__Your objective__: Beginning with the line that has "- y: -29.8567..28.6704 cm", reproduce each remaining line of the data exactly, down to and including the last.
*****
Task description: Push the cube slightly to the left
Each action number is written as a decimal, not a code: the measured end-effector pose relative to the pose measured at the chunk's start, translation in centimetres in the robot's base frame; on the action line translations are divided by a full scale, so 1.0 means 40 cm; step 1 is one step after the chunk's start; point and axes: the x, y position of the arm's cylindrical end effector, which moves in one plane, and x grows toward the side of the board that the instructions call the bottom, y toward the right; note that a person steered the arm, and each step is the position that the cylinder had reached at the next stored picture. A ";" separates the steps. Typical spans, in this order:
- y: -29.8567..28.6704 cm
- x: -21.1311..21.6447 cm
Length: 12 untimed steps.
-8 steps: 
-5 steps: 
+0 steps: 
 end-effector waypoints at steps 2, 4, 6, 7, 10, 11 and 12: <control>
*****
__Reply to the exercise__:
- y: -29.8567..28.6704 cm
- x: -21.1311..21.6447 cm
Length: 12 untimed steps.
-8 steps: 
-5 steps: 
+0 steps: 
 end-effector waypoints at steps 2, 4, 6, 7, 10, 11 and 12: <control>

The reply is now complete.